Instructions to follow » Report every line below that carries the word "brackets".

Source data »
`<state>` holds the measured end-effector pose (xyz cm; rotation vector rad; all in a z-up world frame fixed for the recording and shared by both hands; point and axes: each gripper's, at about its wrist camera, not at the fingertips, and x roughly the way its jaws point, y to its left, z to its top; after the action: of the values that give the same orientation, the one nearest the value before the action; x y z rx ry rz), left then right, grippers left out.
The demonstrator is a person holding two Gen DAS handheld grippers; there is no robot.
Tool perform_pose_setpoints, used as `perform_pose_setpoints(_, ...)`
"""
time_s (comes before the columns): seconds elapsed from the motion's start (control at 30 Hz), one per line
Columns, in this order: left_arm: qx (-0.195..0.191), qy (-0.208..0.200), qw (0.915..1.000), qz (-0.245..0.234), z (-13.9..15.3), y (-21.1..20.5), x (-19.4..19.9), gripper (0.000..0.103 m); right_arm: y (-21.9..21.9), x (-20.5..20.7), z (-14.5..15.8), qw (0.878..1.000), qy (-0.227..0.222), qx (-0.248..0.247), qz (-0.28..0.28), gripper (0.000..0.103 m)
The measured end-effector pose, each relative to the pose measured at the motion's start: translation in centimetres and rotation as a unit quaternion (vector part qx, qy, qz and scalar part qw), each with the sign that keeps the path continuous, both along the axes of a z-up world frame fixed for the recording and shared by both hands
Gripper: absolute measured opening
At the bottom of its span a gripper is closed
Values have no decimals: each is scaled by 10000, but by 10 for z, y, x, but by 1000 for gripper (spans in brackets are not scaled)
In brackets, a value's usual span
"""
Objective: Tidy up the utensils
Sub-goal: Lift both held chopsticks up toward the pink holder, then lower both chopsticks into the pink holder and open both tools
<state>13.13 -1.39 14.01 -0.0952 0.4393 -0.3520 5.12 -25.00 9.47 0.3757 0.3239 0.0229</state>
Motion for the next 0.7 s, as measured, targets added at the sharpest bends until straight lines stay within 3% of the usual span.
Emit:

Written response »
Values have no decimals: each is scaled by 10000, but by 10 for z, y, x, but by 1000 for gripper (spans in brackets are not scaled)
In brackets, a value's usual span

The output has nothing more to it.